Repeat precisely the span of lines below that opens with the line containing "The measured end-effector" and closes with the line containing "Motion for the", both included.
(RAW DATA)
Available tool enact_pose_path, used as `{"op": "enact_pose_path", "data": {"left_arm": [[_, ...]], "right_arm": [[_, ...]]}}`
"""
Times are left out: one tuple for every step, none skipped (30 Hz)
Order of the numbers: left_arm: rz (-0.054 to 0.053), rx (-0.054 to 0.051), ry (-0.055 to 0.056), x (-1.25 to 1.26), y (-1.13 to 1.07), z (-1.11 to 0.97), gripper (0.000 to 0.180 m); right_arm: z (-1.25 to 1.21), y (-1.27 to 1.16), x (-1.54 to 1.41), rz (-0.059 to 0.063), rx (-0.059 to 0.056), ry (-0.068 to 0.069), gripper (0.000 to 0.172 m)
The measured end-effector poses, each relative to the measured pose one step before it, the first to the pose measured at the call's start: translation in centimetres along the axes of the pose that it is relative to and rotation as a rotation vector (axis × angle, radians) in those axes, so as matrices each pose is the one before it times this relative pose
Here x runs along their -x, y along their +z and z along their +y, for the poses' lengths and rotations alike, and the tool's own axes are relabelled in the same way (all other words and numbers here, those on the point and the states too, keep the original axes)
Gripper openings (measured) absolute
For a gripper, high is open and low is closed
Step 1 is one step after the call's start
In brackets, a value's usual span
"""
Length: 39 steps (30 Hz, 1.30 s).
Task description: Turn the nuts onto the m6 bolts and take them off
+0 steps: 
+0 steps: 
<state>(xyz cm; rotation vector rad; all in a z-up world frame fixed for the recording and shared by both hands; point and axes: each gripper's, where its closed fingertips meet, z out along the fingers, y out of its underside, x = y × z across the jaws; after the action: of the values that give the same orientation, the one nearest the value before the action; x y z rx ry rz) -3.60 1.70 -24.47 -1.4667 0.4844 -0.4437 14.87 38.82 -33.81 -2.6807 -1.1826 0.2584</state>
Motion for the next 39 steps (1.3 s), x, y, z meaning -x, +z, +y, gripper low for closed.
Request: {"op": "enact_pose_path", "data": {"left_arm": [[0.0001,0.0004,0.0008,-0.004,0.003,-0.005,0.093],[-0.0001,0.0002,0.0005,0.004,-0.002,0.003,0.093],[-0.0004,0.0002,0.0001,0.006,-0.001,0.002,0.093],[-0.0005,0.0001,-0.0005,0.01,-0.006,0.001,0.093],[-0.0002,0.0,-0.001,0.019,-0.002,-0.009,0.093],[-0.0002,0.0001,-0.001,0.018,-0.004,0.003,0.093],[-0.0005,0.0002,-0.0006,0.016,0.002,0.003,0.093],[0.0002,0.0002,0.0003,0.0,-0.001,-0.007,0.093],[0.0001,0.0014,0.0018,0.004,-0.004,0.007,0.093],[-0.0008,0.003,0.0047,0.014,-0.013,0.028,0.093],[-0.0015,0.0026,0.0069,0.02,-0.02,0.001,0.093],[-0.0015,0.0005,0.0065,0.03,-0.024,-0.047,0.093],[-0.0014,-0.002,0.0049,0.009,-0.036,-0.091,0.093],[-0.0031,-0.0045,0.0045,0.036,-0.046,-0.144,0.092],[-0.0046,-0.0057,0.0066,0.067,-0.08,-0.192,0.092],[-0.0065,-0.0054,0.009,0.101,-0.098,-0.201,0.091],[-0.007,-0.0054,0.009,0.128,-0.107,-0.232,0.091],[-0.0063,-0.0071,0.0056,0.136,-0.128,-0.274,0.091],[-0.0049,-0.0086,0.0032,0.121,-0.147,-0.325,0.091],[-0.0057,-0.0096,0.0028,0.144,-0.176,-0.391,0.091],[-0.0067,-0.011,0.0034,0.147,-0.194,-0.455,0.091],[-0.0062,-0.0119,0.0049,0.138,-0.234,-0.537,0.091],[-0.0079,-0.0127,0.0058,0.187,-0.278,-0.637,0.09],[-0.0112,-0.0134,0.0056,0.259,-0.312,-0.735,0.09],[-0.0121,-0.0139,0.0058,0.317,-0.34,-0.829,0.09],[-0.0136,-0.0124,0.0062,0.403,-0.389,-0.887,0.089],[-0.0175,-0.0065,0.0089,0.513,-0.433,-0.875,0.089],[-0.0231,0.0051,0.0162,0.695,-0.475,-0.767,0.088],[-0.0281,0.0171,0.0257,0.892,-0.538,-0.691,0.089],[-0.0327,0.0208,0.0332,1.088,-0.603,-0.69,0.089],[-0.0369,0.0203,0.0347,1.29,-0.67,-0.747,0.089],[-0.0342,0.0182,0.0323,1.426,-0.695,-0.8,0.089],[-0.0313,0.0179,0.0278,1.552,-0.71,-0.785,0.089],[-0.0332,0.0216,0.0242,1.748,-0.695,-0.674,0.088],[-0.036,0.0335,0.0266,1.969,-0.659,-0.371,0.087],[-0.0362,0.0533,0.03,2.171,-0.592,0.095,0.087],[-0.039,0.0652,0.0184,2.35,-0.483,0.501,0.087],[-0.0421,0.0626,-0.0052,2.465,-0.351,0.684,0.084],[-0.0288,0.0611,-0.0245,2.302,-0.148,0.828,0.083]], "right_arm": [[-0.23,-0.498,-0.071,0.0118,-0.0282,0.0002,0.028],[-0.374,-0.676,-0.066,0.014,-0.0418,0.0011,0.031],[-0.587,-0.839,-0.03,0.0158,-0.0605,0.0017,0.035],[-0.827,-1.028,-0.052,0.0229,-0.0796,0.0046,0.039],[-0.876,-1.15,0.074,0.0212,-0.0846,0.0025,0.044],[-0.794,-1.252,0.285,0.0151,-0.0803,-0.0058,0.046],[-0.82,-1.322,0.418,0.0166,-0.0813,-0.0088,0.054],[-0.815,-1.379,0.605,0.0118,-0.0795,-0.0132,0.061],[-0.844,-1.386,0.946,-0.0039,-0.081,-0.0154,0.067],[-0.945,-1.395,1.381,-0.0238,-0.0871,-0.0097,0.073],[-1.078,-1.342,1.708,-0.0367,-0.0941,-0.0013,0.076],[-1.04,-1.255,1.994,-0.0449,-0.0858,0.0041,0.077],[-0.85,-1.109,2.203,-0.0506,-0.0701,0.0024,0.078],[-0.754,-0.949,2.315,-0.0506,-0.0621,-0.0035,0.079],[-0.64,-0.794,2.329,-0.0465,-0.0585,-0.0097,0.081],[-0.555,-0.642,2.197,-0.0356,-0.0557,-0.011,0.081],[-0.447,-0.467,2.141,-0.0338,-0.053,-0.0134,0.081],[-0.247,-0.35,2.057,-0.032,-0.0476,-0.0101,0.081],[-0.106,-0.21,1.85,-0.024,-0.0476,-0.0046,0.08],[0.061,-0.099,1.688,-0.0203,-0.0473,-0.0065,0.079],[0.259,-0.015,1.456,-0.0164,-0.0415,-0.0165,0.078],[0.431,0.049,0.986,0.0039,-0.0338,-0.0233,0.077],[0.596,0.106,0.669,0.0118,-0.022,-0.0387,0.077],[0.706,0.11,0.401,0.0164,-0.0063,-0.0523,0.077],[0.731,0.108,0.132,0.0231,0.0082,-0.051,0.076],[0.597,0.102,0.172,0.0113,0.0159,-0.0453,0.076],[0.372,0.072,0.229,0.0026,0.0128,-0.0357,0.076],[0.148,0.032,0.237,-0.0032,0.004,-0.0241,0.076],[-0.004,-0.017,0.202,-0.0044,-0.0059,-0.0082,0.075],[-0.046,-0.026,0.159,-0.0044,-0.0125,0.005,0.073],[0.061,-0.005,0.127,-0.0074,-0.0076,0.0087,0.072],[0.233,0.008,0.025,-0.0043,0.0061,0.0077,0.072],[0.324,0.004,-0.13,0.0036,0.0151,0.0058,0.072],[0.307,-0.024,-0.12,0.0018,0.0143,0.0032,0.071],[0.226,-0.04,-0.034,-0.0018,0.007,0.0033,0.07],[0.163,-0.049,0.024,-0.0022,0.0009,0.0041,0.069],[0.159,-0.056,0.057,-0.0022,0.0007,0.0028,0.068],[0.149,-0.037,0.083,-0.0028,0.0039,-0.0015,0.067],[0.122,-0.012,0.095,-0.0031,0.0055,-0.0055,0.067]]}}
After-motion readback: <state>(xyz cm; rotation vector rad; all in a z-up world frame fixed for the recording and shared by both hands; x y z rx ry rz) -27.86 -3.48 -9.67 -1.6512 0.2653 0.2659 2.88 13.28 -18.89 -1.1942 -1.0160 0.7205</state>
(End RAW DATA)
FINAL ANSWER>
The measured end-effector poses, each relative to the measured pose one step before it, the first to the pose measured at the call's start: translation in centimetres along the axes of the pose that it is relative to and rotation as a rotation vector (axis × angle, radians) in those axes, so as matrices each pose is the one before it times this relative pose
Here x runs along their -x, y along their +z and z along their +y, for the poses' lengths and rotations alike, and the tool's own axes are relabelled in the same way (all other words and numbers here, those on the point and the states too, keep the original axes)
Gripper openings (measured) absolute
For a gripper, high is open and low is closed
Step 1 is one step after the call's start
In brackets, a value's usual span
"""
Length: 39 steps (30 Hz, 1.30 s).
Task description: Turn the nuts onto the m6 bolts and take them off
+0 steps: 
+0 steps: 
<state>(xyz cm; rotation vector rad; all in a z-up world frame fixed for the recording and shared by both hands; point and axes: each gripper's, where its closed fingertips meet, z out along the fingers, y out of its underside, x = y × z across the jaws; after the action: of the values that give the same orientation, the one nearest the value before the action; x y z rx ry rz) -3.60 1.70 -24.47 -1.4667 0.4844 -0.4437 14.87 38.82 -33.81 -2.6807 -1.1826 0.2584</state>
Motion for the next 39 steps (1.3 s), x, y, z meaning -x, +z, +y, gripper low for closed.

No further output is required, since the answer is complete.